Take the case of a man making out his accounts who suddenly learns that he has fallen heir to a million dollars, to a grandson, to a beautiful estate, or anything else which he may be supposed eagerly to desire. Is his consciousness momentarily disconcerted by anything fairly to be called a barrier? Undoubtedly this is so. If the experience is really
(324) unexpected, so that he gets a distinct thrill of joy from it, one may be sure of finding that his condition is for a little time one of genial insanity. Ideas may flow in profuse incoherency. But the nearest approach to coordinated movements are those of laughter (one of the channels of undirected motor overflow) and the inane movements of bands and feet. Not for some moments does it occur to him to telegraph his wife, to "treat" the assembled company, or do any other intelligent thing. So far as concerns the suppression of well-ordered movements and rationally conceived conscious processes, joy is no exception to the other emotions we have described. It traverses our common prejudices to designate the objects of joy as in any true sense barriers or impediments to us. But the " barrier " characteristic of emotions only has reference to the processes going forward at the moment, and, with reference to these, objects of the joy-producing kind are as truly obstacles and interruptions as those which occasion grief or fear.

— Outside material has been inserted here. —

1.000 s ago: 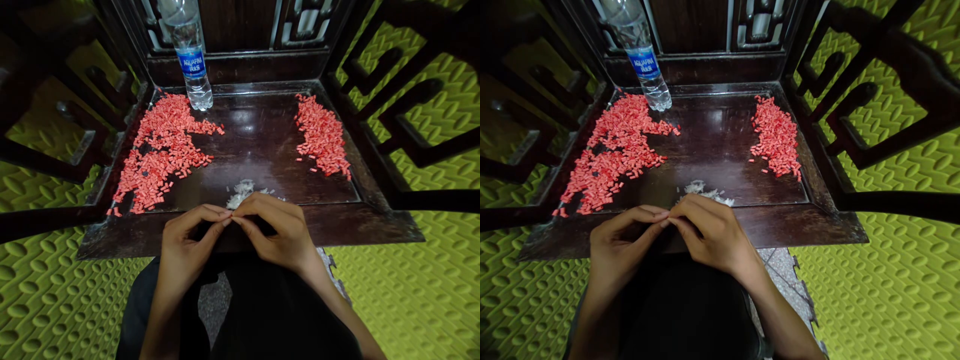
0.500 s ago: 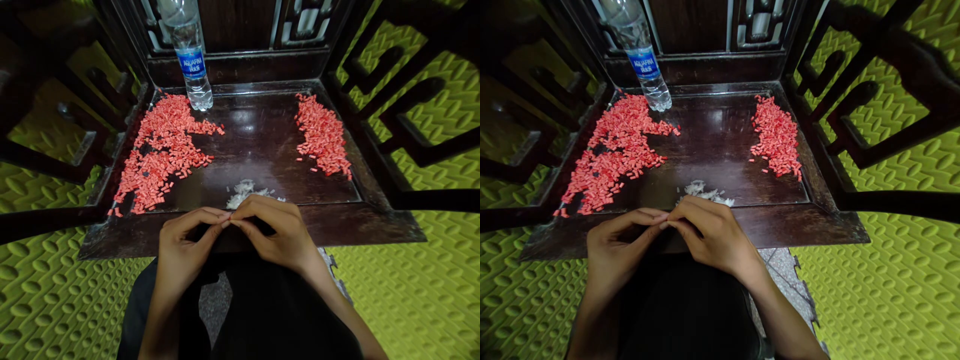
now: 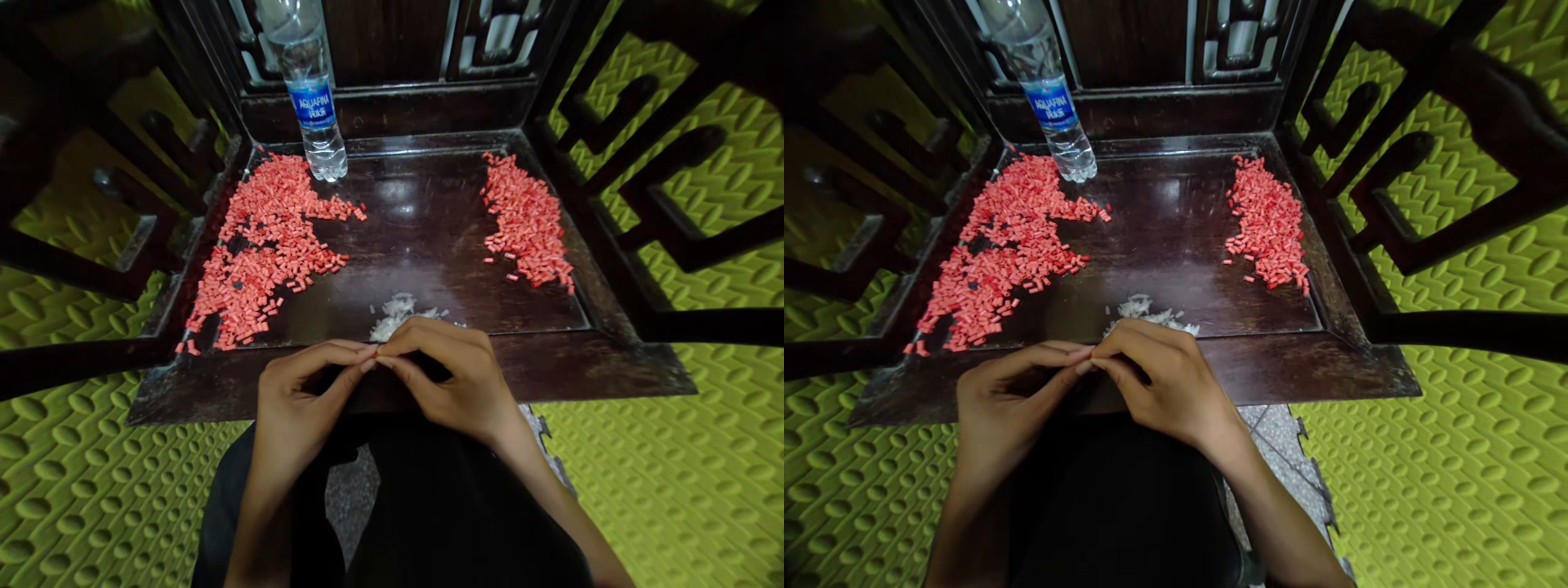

Our appreciation of wit and humour involves a precisely similar form of readjustment. The joke is par excellence the typical stimulus provocative of disorganising tendencies in our coordinations. We listen to the skilful raconteur, our minds following step by step the evolution of the epic, and then, presto! the unexpected occurs, our minds react to the shock with an appreciation of the anomalies of the situation. The motor discharge in laughter announces the relief of the energy pent up momentarily by the unforeseen denouement, and the total experience constitutes our feeling of the funny, the odd, or the amusing.
On the whole, then, there seems no reason to question the essential validity of this general view of the function of emotion and the conditions which call it forth. We may, therefore, revert with advantage to certain points in our analysis of instinct which must be brought into connection with our theory of emotion.